The Virtualization Room

Jun 20 2007   10:31AM GMT

Why the eGenera Patent is Dangerous

Joseph Foran Profile: Joe Foran

Virtualization.info, Gridtoday, the eGenera website, and a lot of other sources reported that eGenera has received a patent for an all-in-one N+1 tiered disaster recovery solution that combines grid technology and virtualization to provide a hardware-neutral Disaster Recovery product that takes your entire data center and encapsulates it. This is an awesome product because it can greatly improve DR and perhaps make DR more accessible to smaller businesses, but it’s not patent-worthy. It smacks of a way to stifle competition and generate revenue via patent suits over product sales. Or it may just be that patent itself is just pointless. I’m not sure which case is more true, honestly. It all depends on if it’s challenged, and how.

DISCLAIMER: I’m not a lawyer. In fact, I don’t ever even want to be a lawyer. I’m happy as an IT Director and SysAdmin, and don’t want to ever be a source of legal advice. The below is informed opinion, not legal advice. Tell it to the Judge. Under the recently-relaxed “Obviousness” rule that governs patents, a patent is useless if the idea behind it is only an obvious improvement over an existing idea. eGenera’s patent seems to fall squarely under that rule, from the language in their patent application. Just for kicks, I read it, and will quote it. Under the quotes I’ll comment on what this means, in my not-so-humble and not-so-attorney opinion.

It starts out with a SCREAMING cry of obviousness in section 1…

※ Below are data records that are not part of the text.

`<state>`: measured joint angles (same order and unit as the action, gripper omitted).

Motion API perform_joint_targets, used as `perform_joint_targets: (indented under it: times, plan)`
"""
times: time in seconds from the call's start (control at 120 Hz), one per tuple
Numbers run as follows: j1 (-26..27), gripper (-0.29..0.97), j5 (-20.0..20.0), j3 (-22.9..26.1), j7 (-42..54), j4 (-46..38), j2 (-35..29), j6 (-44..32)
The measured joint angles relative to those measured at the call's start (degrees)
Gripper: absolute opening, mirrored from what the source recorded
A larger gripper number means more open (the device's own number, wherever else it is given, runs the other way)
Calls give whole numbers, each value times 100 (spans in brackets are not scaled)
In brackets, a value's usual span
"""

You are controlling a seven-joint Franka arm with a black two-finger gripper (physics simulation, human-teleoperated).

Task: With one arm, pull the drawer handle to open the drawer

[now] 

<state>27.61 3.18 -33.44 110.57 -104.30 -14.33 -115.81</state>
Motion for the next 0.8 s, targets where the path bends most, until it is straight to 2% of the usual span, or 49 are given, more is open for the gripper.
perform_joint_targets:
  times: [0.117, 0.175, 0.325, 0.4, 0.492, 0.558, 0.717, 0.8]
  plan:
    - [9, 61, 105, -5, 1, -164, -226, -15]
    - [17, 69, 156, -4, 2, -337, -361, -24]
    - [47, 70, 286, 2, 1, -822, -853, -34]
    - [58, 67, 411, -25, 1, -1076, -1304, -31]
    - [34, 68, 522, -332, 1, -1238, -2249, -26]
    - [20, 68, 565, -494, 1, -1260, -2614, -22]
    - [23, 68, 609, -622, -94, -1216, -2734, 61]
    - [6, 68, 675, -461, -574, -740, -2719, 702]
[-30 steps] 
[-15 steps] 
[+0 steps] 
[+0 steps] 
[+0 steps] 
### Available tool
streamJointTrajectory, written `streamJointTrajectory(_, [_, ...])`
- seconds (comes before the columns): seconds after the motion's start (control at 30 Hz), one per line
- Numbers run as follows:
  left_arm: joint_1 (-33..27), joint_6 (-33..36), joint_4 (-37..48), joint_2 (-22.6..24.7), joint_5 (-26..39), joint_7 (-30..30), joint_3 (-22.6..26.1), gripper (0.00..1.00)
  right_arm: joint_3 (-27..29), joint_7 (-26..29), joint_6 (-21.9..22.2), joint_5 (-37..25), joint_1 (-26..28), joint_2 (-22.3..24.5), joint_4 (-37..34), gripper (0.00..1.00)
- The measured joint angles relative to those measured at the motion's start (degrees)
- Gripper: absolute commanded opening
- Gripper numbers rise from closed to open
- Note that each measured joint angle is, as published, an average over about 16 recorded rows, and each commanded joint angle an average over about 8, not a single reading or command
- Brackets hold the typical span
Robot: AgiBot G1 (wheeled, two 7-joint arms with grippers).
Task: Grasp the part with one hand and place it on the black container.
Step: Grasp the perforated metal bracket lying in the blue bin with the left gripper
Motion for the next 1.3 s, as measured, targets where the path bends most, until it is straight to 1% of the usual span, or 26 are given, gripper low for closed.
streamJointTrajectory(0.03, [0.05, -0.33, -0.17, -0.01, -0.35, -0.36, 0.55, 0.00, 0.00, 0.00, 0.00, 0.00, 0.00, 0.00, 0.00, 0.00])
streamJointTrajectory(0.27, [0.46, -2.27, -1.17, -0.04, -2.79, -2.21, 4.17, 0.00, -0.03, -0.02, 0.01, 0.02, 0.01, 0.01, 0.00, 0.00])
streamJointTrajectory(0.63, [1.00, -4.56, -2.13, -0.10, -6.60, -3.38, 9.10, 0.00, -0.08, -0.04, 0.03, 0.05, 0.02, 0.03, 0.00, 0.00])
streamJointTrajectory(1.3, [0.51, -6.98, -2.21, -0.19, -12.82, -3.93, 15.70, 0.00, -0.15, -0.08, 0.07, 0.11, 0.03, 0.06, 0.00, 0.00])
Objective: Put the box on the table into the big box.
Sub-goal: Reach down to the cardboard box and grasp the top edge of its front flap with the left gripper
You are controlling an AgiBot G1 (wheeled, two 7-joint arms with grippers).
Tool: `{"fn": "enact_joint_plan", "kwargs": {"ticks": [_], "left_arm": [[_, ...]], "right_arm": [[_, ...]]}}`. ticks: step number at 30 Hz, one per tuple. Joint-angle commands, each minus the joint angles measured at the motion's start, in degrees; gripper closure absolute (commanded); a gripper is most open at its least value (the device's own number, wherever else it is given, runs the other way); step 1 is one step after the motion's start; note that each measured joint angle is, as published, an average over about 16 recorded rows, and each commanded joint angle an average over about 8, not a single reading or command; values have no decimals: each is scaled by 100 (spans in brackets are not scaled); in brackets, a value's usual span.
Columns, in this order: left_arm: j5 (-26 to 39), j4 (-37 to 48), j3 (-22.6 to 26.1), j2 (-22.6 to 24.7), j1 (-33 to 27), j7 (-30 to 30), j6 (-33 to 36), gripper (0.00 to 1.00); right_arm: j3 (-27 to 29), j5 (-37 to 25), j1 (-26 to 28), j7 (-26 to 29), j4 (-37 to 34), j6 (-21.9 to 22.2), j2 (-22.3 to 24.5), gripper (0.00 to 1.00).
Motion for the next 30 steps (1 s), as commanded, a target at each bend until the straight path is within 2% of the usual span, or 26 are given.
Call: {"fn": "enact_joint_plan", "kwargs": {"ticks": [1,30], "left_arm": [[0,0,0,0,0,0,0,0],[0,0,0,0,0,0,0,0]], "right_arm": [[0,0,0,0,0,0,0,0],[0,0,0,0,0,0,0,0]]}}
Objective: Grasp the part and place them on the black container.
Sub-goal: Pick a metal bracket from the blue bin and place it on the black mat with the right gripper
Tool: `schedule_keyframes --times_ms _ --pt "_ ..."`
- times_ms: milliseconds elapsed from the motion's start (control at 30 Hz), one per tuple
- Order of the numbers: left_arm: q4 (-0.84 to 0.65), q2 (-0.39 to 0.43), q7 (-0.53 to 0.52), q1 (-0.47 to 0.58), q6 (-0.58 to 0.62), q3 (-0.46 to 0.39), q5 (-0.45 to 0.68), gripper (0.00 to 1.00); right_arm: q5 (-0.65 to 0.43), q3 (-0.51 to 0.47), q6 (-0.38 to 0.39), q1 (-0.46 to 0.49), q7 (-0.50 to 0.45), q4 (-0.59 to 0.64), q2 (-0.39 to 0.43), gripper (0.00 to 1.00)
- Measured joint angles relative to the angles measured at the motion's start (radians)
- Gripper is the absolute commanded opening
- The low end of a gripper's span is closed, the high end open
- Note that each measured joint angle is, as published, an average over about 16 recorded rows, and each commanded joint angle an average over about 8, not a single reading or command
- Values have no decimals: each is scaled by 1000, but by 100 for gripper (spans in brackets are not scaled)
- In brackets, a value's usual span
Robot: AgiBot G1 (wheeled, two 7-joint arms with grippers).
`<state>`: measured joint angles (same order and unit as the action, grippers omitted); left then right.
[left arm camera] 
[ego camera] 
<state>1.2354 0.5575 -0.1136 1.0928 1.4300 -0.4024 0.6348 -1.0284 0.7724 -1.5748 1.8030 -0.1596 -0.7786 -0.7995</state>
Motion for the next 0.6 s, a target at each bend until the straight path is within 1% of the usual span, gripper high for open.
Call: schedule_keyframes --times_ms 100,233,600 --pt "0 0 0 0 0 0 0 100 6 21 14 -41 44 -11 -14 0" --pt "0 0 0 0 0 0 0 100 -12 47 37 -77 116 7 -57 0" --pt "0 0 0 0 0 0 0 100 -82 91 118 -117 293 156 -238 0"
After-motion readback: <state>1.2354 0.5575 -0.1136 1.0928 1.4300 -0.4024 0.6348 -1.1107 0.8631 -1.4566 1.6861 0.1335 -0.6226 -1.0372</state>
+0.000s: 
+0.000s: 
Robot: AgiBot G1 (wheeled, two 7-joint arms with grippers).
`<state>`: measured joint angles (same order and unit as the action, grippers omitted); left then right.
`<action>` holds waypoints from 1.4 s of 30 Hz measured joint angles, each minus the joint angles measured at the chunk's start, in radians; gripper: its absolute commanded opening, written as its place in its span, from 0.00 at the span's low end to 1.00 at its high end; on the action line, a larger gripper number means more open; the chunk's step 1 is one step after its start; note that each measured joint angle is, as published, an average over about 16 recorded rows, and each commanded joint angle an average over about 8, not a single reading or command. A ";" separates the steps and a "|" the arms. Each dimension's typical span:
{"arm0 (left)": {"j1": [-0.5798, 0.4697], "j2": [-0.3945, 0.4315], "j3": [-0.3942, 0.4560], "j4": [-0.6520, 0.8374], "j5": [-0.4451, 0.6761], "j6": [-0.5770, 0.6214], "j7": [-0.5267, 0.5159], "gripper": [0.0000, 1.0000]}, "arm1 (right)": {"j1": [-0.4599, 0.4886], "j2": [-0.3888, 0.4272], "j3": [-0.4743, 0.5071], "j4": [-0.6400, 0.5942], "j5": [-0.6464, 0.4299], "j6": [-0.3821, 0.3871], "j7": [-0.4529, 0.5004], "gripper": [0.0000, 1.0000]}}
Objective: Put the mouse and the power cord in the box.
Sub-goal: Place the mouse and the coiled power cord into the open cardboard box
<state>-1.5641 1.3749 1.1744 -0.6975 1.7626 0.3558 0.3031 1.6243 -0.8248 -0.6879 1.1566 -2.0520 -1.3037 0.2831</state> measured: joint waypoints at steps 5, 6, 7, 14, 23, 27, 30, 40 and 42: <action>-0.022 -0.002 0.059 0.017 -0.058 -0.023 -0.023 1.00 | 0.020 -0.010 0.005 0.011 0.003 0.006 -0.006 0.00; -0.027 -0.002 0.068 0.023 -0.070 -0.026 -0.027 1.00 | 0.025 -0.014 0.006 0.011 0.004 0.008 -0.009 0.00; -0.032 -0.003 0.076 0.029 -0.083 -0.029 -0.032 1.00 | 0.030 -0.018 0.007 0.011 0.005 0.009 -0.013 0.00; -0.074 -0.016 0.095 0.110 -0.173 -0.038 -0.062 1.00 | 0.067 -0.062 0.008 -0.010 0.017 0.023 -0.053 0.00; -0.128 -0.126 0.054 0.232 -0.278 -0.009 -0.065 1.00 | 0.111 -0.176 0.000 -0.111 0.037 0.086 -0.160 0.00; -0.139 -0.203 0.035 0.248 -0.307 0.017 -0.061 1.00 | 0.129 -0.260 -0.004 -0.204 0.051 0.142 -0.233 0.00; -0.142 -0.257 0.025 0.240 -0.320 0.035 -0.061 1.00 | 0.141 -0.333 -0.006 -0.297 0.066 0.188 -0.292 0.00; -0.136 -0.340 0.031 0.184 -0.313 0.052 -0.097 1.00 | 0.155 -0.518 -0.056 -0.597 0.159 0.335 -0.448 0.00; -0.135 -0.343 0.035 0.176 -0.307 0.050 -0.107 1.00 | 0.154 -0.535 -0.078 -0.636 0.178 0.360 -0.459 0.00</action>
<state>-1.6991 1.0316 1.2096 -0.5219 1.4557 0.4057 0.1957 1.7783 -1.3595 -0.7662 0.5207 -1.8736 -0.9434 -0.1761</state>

“A method of providing processing resources to respond to a fail-over condition in which a primary site includes a configuration of processing resources, comprising: generating a specification that describes a configuration of processing resources of the primary site; providing the specification to a fail-over site having a configurable processing platform capable of deploying processing area networks in response to software commands; using the specification to generate software commands to the configurable platform to deploy processing resources corresponding to the specification; wherein the processing resources at the primary site include a plurality of independent processing area networks and wherein the specification describes only a subset of the plurality of independent processing area networks. “

That, my friends, is commonly known in the IT field as a failover cluster.  The link even defines the N+1 method that eGenera is using in its product. The short of it – You have multiple boxes on a network that are mirrors of one another. One fails, another takes over its role. There’s usually hardware or software in-between that keeps things synchronized and detects the failure. This part of the patent is worded to be host-, network- and processor-inclusive, which would be obvious because most clusters are situated on networks, don’t necessarily need to run the same processors, and are hosts. The “big” improvement is in the use of the term “site” – where the product is meant to restore an entire data center’s configuration. In the press release, this means that if you have four data centers and one disaster site, if any one data center fails, the disaster site takes on the complete configuration of the failed site (i.e., all nodes, network configurations, etc.). This is a huge step forward in disaster recovery, but it’s not patent-worthy because there are a zillion ways to do this.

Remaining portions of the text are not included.